◆ DATASET EXCERPT:
___

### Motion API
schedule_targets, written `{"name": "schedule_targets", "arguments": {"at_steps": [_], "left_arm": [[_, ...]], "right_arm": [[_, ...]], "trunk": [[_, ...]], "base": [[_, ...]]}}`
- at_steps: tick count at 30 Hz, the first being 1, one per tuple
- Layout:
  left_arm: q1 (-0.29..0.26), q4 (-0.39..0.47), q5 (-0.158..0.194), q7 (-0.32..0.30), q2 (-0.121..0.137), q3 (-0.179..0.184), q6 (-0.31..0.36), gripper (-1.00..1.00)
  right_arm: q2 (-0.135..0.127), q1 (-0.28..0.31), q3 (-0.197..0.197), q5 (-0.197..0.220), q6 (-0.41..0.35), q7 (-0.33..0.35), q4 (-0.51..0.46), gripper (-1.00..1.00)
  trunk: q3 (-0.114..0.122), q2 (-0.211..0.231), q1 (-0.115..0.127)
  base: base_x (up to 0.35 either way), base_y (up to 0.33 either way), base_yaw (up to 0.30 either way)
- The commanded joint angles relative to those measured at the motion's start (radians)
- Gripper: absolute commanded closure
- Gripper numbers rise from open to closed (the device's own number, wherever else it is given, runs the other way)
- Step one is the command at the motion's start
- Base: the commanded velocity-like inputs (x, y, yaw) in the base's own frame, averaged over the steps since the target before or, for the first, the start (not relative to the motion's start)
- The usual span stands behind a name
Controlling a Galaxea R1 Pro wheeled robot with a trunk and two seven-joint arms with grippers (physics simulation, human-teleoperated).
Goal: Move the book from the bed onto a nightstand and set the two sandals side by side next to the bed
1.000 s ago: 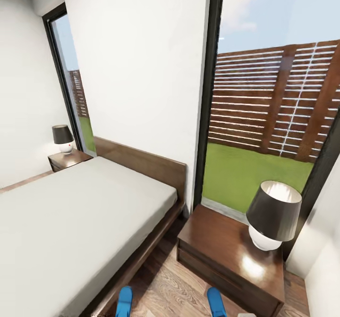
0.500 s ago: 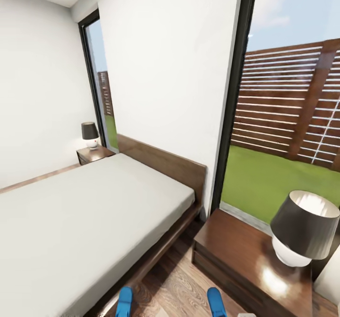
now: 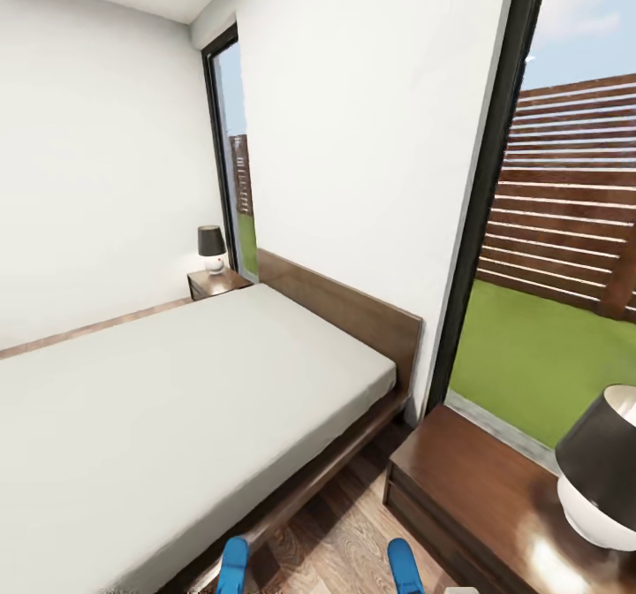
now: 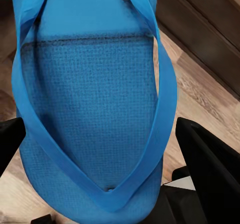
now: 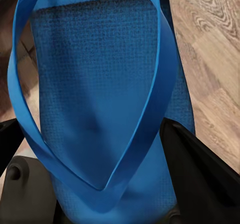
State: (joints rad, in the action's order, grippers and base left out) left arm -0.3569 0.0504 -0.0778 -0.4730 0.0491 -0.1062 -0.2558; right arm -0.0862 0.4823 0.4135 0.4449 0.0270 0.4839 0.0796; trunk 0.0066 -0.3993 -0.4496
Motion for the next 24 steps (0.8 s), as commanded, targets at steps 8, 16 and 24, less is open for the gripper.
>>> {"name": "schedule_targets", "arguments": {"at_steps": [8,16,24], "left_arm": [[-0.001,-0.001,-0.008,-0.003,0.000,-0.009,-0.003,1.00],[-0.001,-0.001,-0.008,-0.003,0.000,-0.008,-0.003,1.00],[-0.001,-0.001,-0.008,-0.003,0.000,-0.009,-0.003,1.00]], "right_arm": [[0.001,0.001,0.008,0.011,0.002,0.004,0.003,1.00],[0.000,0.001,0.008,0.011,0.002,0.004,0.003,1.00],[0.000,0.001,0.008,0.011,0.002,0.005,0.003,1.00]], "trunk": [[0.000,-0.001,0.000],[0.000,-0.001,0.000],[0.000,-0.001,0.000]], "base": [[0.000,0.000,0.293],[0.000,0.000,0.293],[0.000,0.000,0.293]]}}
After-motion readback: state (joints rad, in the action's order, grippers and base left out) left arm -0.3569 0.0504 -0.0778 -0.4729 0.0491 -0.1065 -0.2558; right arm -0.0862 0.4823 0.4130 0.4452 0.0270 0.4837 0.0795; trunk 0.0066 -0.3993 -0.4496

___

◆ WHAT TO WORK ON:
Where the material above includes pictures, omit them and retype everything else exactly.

◆ RESULT OF THE TASK:
### Motion API
schedule_targets, written `{"name": "schedule_targets", "arguments": {"at_steps": [_], "left_arm": [[_, ...]], "right_arm": [[_, ...]], "trunk": [[_, ...]], "base": [[_, ...]]}}`
- at_steps: tick count at 30 Hz, the first being 1, one per tuple
- Layout:
  left_arm: q1 (-0.29..0.26), q4 (-0.39..0.47), q5 (-0.158..0.194), q7 (-0.32..0.30), q2 (-0.121..0.137), q3 (-0.179..0.184), q6 (-0.31..0.36), gripper (-1.00..1.00)
  right_arm: q2 (-0.135..0.127), q1 (-0.28..0.31), q3 (-0.197..0.197), q5 (-0.197..0.220), q6 (-0.41..0.35), q7 (-0.33..0.35), q4 (-0.51..0.46), gripper (-1.00..1.00)
  trunk: q3 (-0.114..0.122), q2 (-0.211..0.231), q1 (-0.115..0.127)
  base: base_x (up to 0.35 either way), base_y (up to 0.33 either way), base_yaw (up to 0.30 either way)
- The commanded joint angles relative to those measured at the motion's start (radians)
- Gripper: absolute commanded closure
- Gripper numbers rise from open to closed (the device's own number, wherever else it is given, runs the other way)
- Step one is the command at the motion's start
- Base: the commanded velocity-like inputs (x, y, yaw) in the base's own frame, averaged over the steps since the target before or, for the first, the start (not relative to the motion's start)
- The usual span stands behind a name
Controlling a Galaxea R1 Pro wheeled robot with a trunk and two seven-joint arms with grippers (physics simulation, human-teleoperated).
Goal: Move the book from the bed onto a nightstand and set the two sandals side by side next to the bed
1.000 s ago: 
0.500 s ago: 
now: 
now: 
now: 
State: (joints rad, in the action's order, grippers and base left out) left arm -0.3569 0.0504 -0.0778 -0.4730 0.0491 -0.1062 -0.2558; right arm -0.0862 0.4823 0.4135 0.4449 0.0270 0.4839 0.0796; trunk 0.0066 -0.3993 -0.4496
Motion for the next 24 steps (0.8 s), as commanded, targets at steps 8, 16 and 24, less is open for the gripper.
>>> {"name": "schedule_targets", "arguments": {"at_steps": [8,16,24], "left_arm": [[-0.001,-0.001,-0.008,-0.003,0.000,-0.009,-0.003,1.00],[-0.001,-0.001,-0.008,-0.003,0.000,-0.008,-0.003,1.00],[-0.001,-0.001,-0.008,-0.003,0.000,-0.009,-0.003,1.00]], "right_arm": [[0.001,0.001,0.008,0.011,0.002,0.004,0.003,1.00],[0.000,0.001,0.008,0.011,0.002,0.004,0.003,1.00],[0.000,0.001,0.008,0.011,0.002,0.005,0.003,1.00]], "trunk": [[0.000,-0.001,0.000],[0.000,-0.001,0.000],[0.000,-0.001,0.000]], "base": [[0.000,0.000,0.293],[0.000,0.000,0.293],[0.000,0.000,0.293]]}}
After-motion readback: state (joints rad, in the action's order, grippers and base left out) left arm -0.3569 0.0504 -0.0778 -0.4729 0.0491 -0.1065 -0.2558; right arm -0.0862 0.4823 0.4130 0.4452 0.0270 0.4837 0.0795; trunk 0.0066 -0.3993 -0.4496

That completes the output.